Return all of the data below verbatim and exclude every picture.
:: RECORDS TO USE ::
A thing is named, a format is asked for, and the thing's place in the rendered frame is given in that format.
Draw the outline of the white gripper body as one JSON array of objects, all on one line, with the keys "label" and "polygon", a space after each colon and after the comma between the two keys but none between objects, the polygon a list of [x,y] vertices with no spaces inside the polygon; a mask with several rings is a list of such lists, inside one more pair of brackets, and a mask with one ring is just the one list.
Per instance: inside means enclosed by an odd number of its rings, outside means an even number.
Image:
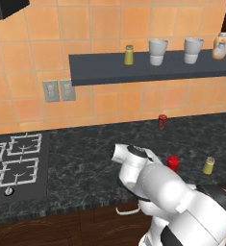
[{"label": "white gripper body", "polygon": [[123,163],[128,155],[128,146],[126,144],[116,143],[111,152],[111,160]]}]

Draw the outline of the yellow-green shaker, grey lid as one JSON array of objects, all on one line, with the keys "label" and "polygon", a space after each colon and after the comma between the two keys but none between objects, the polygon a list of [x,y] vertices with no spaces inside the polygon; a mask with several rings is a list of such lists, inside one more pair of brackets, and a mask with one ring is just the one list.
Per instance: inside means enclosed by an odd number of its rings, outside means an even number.
[{"label": "yellow-green shaker, grey lid", "polygon": [[126,65],[132,65],[134,63],[134,46],[133,45],[126,46],[124,63]]},{"label": "yellow-green shaker, grey lid", "polygon": [[207,160],[205,161],[205,164],[203,166],[203,173],[206,175],[211,175],[213,172],[213,166],[214,166],[214,158],[207,157]]}]

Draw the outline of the tan condiment bottle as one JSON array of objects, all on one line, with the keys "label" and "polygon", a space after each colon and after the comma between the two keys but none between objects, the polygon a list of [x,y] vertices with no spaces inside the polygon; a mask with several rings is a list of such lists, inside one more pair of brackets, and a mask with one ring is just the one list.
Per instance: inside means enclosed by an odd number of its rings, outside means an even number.
[{"label": "tan condiment bottle", "polygon": [[226,56],[226,33],[219,33],[213,42],[213,58],[222,60]]}]

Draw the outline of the red can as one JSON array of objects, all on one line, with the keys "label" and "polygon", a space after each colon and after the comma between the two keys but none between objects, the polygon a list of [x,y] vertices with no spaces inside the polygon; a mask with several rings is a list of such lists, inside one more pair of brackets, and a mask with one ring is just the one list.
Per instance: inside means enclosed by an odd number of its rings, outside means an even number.
[{"label": "red can", "polygon": [[167,116],[165,114],[160,114],[159,115],[159,122],[158,126],[160,130],[164,129],[165,123],[166,123]]}]

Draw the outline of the dark wood drawer front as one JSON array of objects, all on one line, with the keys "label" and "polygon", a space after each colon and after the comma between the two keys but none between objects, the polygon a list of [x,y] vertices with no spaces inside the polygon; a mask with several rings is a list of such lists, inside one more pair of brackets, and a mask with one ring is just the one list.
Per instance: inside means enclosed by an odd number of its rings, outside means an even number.
[{"label": "dark wood drawer front", "polygon": [[0,224],[0,246],[82,246],[79,214]]},{"label": "dark wood drawer front", "polygon": [[138,246],[140,239],[151,225],[151,217],[141,211],[131,215],[119,215],[119,211],[134,210],[136,200],[103,208],[85,209],[79,212],[83,246]]}]

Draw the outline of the black gas hob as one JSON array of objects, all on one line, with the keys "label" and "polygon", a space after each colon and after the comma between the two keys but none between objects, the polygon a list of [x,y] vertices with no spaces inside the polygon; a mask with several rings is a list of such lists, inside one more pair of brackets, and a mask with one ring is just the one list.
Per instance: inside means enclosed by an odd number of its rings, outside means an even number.
[{"label": "black gas hob", "polygon": [[0,204],[46,195],[49,143],[47,131],[0,135]]}]

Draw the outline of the grey cup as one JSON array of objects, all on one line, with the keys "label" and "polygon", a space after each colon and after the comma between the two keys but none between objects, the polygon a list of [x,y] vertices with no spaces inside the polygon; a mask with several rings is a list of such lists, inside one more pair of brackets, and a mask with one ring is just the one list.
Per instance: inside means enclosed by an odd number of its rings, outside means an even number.
[{"label": "grey cup", "polygon": [[149,40],[150,63],[159,66],[163,63],[163,56],[167,48],[168,41],[154,38]]},{"label": "grey cup", "polygon": [[203,39],[202,38],[194,38],[189,37],[185,39],[184,47],[185,47],[185,55],[184,55],[184,62],[187,64],[195,64],[199,52],[201,51],[203,46]]}]

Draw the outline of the black range hood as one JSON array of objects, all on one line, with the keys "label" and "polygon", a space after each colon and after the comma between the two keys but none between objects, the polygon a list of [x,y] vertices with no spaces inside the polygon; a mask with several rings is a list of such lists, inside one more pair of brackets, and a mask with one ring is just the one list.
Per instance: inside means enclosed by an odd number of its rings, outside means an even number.
[{"label": "black range hood", "polygon": [[0,20],[24,9],[30,5],[30,0],[0,0]]}]

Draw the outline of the grey wall outlet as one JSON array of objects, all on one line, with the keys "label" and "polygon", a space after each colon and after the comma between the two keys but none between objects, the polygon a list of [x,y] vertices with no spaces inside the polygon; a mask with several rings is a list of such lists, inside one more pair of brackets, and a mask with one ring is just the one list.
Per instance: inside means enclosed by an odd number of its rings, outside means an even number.
[{"label": "grey wall outlet", "polygon": [[75,87],[72,85],[71,80],[60,80],[61,95],[64,101],[75,101]]},{"label": "grey wall outlet", "polygon": [[56,80],[43,81],[42,85],[45,101],[47,103],[60,101],[59,87],[58,82]]}]

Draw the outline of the dark grey wall shelf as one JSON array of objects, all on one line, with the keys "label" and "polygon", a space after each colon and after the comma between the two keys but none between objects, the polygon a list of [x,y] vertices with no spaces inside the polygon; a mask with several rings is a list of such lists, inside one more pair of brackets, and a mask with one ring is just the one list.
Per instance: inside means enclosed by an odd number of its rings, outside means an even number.
[{"label": "dark grey wall shelf", "polygon": [[226,57],[214,60],[211,50],[202,50],[195,64],[184,62],[183,51],[167,51],[160,66],[150,64],[148,52],[136,52],[133,65],[123,53],[70,55],[69,65],[73,86],[226,77]]}]
:::
SOLUTION FOR THIS PROBLEM:
A thing is named, a format is asked for, and the thing's place in the rendered frame is given in that format.
Draw the outline of the white gripper body as one JSON array of objects, all on one line, with the keys "label" and "polygon", a space after each colon and after the comma between the two keys but none between objects, the polygon a list of [x,y] vertices with no spaces inside the polygon; a mask with several rings is a list of such lists, inside one more pair of brackets, and a mask with one ring is just the one list.
Per instance: inside means enclosed by an odd number of its rings, outside means an even number.
Image:
[{"label": "white gripper body", "polygon": [[123,163],[128,155],[128,146],[126,144],[116,143],[111,152],[111,160]]}]

Draw the outline of the yellow-green shaker, grey lid as one JSON array of objects, all on one line, with the keys "label" and "polygon", a space after each colon and after the comma between the two keys but none between objects, the polygon a list of [x,y] vertices with no spaces inside the polygon; a mask with several rings is a list of such lists, inside one more pair of brackets, and a mask with one ring is just the one list.
Per instance: inside means enclosed by an odd number of its rings, outside means an even number.
[{"label": "yellow-green shaker, grey lid", "polygon": [[126,65],[132,65],[134,63],[134,46],[133,45],[126,46],[124,63]]},{"label": "yellow-green shaker, grey lid", "polygon": [[207,160],[205,161],[205,164],[203,166],[203,173],[206,175],[211,175],[213,172],[213,166],[214,166],[214,158],[207,157]]}]

Draw the outline of the tan condiment bottle as one JSON array of objects, all on one line, with the keys "label" and "polygon", a space after each colon and after the comma between the two keys but none between objects, the polygon a list of [x,y] vertices with no spaces inside the polygon; a mask with several rings is a list of such lists, inside one more pair of brackets, and a mask with one ring is just the one list.
Per instance: inside means enclosed by an odd number of its rings, outside means an even number.
[{"label": "tan condiment bottle", "polygon": [[226,56],[226,33],[219,33],[213,42],[213,58],[222,60]]}]

Draw the outline of the red can as one JSON array of objects, all on one line, with the keys "label" and "polygon", a space after each colon and after the comma between the two keys but none between objects, the polygon a list of [x,y] vertices with no spaces inside the polygon; a mask with several rings is a list of such lists, inside one more pair of brackets, and a mask with one ring is just the one list.
Per instance: inside means enclosed by an odd number of its rings, outside means an even number.
[{"label": "red can", "polygon": [[167,116],[165,114],[160,114],[159,115],[159,122],[158,126],[160,130],[164,129],[165,123],[166,123]]}]

Draw the outline of the dark wood drawer front as one JSON array of objects, all on one line, with the keys "label" and "polygon", a space after each colon and after the comma between the two keys but none between objects, the polygon a list of [x,y] vertices with no spaces inside the polygon; a mask with several rings is a list of such lists, inside one more pair of brackets, and a mask with one ring is just the one list.
Per instance: inside means enclosed by an odd number of its rings, outside means an even number.
[{"label": "dark wood drawer front", "polygon": [[0,224],[0,246],[82,246],[79,214]]},{"label": "dark wood drawer front", "polygon": [[138,246],[140,239],[151,225],[151,217],[141,211],[131,215],[119,215],[119,211],[134,210],[136,200],[103,208],[85,209],[79,212],[83,246]]}]

Draw the outline of the black gas hob as one JSON array of objects, all on one line, with the keys "label" and "polygon", a space after each colon and after the comma between the two keys but none between objects, the polygon a list of [x,y] vertices with no spaces inside the polygon; a mask with several rings is a list of such lists, inside one more pair of brackets, and a mask with one ring is just the one list.
Per instance: inside means enclosed by an odd number of its rings, outside means an even number.
[{"label": "black gas hob", "polygon": [[0,204],[46,195],[49,143],[47,131],[0,135]]}]

Draw the outline of the grey cup as one JSON array of objects, all on one line, with the keys "label" and "polygon", a space after each colon and after the comma between the two keys but none between objects, the polygon a list of [x,y] vertices with no spaces inside the polygon; a mask with several rings is a list of such lists, inside one more pair of brackets, and a mask with one ring is just the one list.
Per instance: inside means enclosed by an odd number of its rings, outside means an even number.
[{"label": "grey cup", "polygon": [[149,40],[150,63],[159,66],[163,63],[163,56],[167,48],[168,41],[154,38]]},{"label": "grey cup", "polygon": [[203,39],[202,38],[194,38],[189,37],[185,39],[184,47],[185,47],[185,55],[184,55],[184,62],[187,64],[195,64],[199,52],[201,51],[203,46]]}]

Draw the outline of the black range hood as one JSON array of objects, all on one line, with the keys "label" and "polygon", a space after each colon and after the comma between the two keys but none between objects, the polygon a list of [x,y] vertices with no spaces inside the polygon; a mask with several rings is a list of such lists, inside one more pair of brackets, and a mask with one ring is just the one list.
Per instance: inside means enclosed by an odd number of its rings, outside means an even number.
[{"label": "black range hood", "polygon": [[0,20],[24,9],[30,5],[30,0],[0,0]]}]

Draw the outline of the grey wall outlet as one JSON array of objects, all on one line, with the keys "label" and "polygon", a space after each colon and after the comma between the two keys but none between objects, the polygon a list of [x,y] vertices with no spaces inside the polygon; a mask with several rings is a list of such lists, inside one more pair of brackets, and a mask with one ring is just the one list.
Per instance: inside means enclosed by an odd number of its rings, outside means an even number.
[{"label": "grey wall outlet", "polygon": [[75,87],[72,85],[71,80],[60,80],[61,95],[64,101],[75,101]]},{"label": "grey wall outlet", "polygon": [[56,80],[43,81],[42,85],[45,101],[47,103],[60,101],[59,87],[58,82]]}]

Draw the outline of the dark grey wall shelf as one JSON array of objects, all on one line, with the keys "label" and "polygon", a space after each colon and after the comma between the two keys but none between objects, the polygon a list of [x,y] vertices with no spaces inside the polygon; a mask with several rings is a list of such lists, inside one more pair of brackets, and a mask with one ring is just the one list.
Per instance: inside means enclosed by an odd number of its rings, outside means an even number.
[{"label": "dark grey wall shelf", "polygon": [[226,57],[214,60],[211,50],[202,50],[195,64],[184,62],[183,51],[167,51],[160,66],[150,64],[148,52],[136,52],[133,65],[123,53],[70,55],[69,65],[73,86],[226,77]]}]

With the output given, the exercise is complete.